Look, the truth is that no one that’s found success got it easy. The same way generations before me worked their butts off, got educated and battled their way to the top is the same way it’s done now – so just because I’m young doesn’t mean I don’t have to pay the same dues everyone else had to that came before me.

Transparently I dropped out of school when I was 16 to play rock and roll, which was awesome although ill-fated in the end. I went back to school a few years later because I had great ideas – but couldn’t articulate myself in a sensible way or one in which anyone would take me seriously which I found very frustrating. That was a great move, and opened me up to ongoing learning and education which I continue to this day. Soon after finishing school for the 2nd time my buddy and I opened a bar, skipped paying a lawyer to read the contract because it was expense and closed six weeks later on a technicality. We were broke, jobless, unemployable, and despite the disaster I found myself in – it was ok. I saw it was an opportunity to start new, reset, relearn, and try another path.

I took a job as a ramp agent at Auckland Airport, on a rotating roster, for just north of minimum wage.
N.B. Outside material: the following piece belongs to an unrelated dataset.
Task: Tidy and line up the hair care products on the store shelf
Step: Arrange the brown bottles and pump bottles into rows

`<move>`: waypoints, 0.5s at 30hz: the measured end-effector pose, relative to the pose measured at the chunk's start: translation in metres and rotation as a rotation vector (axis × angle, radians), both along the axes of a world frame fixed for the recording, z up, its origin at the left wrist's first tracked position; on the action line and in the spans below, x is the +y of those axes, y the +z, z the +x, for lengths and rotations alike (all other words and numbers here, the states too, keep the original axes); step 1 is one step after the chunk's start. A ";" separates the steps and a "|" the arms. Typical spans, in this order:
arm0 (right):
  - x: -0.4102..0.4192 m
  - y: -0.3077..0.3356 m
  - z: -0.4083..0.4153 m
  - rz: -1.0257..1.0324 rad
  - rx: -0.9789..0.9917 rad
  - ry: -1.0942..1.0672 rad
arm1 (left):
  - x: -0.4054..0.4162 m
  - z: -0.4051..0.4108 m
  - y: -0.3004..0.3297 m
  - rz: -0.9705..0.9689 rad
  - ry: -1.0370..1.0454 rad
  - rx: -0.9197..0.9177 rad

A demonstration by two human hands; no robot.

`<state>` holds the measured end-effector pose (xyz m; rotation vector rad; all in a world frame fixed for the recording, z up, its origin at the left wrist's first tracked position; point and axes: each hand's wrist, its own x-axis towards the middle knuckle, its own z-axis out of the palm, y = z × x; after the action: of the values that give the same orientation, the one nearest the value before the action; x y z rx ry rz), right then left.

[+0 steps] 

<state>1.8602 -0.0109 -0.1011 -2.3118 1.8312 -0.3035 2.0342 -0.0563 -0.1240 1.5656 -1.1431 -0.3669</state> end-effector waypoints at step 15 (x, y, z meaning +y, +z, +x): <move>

The job was cleaning planes, loading/unloading bags, pumping LAV fluid in to a poo truck, and if you were experienced and trained you could tow the planes around and operate some of the equipment. It was rough, the boys were rough, but they welcomed this scrawny little city kid in to the team and I started to learn how much I liked being in airports and around aircraft. I had a great mentor back then who started teaching me about airside (the tarmac side of the airport) operations, and I eventually moved in to charter operations, handling New Zealand Airforce aircraft, commercial operations and finally helicopters in Sydney.  I had always been a good salesman, and had held various sales jobs throughout my youth, so I wound up doing sales for a helicopter operation before moving on to an ecommerce company looking after wholesale travel which is now one of the largest online marketplaces in the world.

My philosophy is about embracing your peripheral vison. it’s easy to be so focused on yourself, or a task, or a measure of success, or a job, or whatever – that you loose an awareness of everything that’s going on around you and what opportunities might come with them if you’re receptive to it. Embrace failure as an essential part of success, be kind, listen and act with your head as much as your heart, be aware, be nimble, act with conviction and appreciate everyone around you is living a life as rich and as complex as your own.

 

You’re obviously well travelled, especially around Asia / Pacific – do you have any lesser known spots/tips for the young traveler

Hit the smaller/less packed south pacific islands – Vanuatu in the off season, Samoa and Tonga are all spectacular. If you’re passing through Singapore, PLEASE spend more than a day there and get the hell out of the city. The hawker centres, wake park down by the lagoon, shopping, dive bars off East Coast Road, and melting pot of cultures really do make it an awesome place to hang out. You can do it in a weekend and it doesn’t have to be expensive – despite what many people would tell you.